Von der Muße
An Serenus
1. Massengeselligkeit ist durch die Wucht der Einstimmigkeit für uns eine Schule der Fehler. Mögen wir auch sonst nichts für unser Seelenheil tun, die Abgeschiedenheit ist doch an und für sich schon von Nutzen: Wir werden uns bessern, wenn wir vereinzelt sind. Können wir uns doch beschränken auf den Umgang mit den trefflichsten Männern und uns ein Muster auserwählen, nach dem wir uns in unserer Lebensführung richten, eine Möglichkeit, die uns nur durch die Abgeschiedenheit vom Geschäftsleben gewährt wird. Nur dann kann man sich das zu eigen machen, was einmal unseren Beifall gefunden hat, wenn sich niemand dazwischen schiebt, der unser noch nicht zum festen Grundsatz gewordenes Urteil unter Beihilfe des großen Haufens in andere Bahnen lenkt; dann kann das Leben in gleichmäßigem und einheitlichem Zuge fortschreiten, das wir gemeinhin durch die sich widersprechendsten Vorsätze in Zwiespalt mit sich bringen; denn unter den sonstigen Übeln ist dies das schlimmste, dass wir mit den Fehlern selbst wechseln. So entgeht uns selbst der immerhin verhältnismäßige Vorteil, bei einem uns schon vertraut gewordenen Übel zu bleiben. Bald gefällt uns dies, bald wieder jenes, weil unser Urteil nicht nur verkehrt, sondern auch jedem Windzug preisgegeben ist: Den Wogen gleich schwanken wir hin und her und greifen bald nach diesem, bald wieder nach jenem; was wir gesucht, geben wir auf, und das Aufgegebene suchen wir wieder; es ist ein beständiger Wechsel von Begierde und Reue. Denn wir hängen ganz ab von dem Urteil anderer, und das Beste in unseren Augen ist das, was recht zahlreiche Bewerber und Lobredner hat, nicht das, was lobwürdig und erstrebenswert ist, wie denn unser Urteil über Tauglichkeit und Untauglichkeit des Weges sich nicht bestimmt nach dessen tatsächlicher Beschaffenheit, sondern nach der Menge der Fußspuren, von denen keine nach rückwärts weisen.

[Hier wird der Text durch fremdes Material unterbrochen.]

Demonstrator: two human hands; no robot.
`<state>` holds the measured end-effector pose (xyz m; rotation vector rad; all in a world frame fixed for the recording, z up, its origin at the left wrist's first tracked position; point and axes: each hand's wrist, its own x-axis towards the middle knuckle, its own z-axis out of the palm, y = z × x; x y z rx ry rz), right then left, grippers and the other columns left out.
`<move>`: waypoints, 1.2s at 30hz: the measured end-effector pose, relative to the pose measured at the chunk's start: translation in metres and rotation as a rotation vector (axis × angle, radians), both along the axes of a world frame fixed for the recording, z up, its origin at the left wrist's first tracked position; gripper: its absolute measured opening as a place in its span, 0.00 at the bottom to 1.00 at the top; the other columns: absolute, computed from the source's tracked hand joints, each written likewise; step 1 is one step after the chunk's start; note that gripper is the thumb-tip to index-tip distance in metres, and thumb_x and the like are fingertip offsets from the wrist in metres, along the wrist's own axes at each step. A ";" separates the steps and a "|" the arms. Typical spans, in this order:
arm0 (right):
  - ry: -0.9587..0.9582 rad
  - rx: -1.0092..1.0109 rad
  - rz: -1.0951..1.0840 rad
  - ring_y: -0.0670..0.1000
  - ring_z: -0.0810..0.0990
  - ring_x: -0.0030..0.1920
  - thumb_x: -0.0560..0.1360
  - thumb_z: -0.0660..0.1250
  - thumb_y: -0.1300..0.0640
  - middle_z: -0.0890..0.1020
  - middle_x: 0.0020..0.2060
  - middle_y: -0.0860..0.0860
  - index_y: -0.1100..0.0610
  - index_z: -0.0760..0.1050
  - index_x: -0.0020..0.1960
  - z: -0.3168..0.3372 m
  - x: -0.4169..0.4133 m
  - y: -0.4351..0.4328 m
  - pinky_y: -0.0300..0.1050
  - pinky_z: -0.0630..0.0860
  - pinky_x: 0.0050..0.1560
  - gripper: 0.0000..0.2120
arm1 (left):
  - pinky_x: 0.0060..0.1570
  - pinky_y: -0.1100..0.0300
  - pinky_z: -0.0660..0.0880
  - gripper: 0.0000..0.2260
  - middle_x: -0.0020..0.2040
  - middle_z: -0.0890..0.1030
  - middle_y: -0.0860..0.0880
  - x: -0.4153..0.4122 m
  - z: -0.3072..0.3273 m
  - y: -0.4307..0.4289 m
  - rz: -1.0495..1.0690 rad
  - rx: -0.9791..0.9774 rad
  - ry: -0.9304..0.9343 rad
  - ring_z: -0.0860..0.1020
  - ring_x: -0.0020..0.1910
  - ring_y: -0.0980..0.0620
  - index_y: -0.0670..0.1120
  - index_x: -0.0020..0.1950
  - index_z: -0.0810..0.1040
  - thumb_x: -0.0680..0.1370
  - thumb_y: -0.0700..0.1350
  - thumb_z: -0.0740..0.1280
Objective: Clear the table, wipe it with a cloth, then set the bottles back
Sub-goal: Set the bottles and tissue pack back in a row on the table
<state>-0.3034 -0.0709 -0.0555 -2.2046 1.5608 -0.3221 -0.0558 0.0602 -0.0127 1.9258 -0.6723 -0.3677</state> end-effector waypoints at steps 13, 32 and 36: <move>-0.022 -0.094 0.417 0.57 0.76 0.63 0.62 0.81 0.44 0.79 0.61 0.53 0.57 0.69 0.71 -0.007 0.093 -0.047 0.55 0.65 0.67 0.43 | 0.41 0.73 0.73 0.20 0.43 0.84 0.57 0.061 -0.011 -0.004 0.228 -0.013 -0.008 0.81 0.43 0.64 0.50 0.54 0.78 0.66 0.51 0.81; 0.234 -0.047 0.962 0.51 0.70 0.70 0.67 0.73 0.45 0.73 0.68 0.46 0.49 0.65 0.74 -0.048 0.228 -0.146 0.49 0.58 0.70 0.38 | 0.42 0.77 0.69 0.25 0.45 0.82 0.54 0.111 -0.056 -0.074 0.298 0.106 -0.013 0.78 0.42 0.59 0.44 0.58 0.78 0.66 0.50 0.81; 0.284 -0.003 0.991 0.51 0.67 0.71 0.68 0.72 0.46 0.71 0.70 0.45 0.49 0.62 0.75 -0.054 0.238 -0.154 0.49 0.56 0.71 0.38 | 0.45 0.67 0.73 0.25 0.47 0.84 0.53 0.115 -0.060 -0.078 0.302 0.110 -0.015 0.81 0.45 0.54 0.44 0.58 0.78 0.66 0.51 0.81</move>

Du wirst mir erwidern: »Was fällt dir ein, Seneca? Du trennst dich von deiner Partei? Behauptet ihr Stoiker doch sonst aufs Bestimmteste: ›Bis zum letzten Lebenshauch werden wir tätig sein, werden nicht ablassen, für das Gemeinwohl zu arbeiten, den Einzelnen beizustehen, selbst den Feinden hilfreich zu sein mit lindernder Hand. Wir sind’s, die keinem Alter die Arbeit ersparen und die, nach dem Worte des redegewaltigen Dichters,
»drücken des Greisen Haupt mit dem Helm«.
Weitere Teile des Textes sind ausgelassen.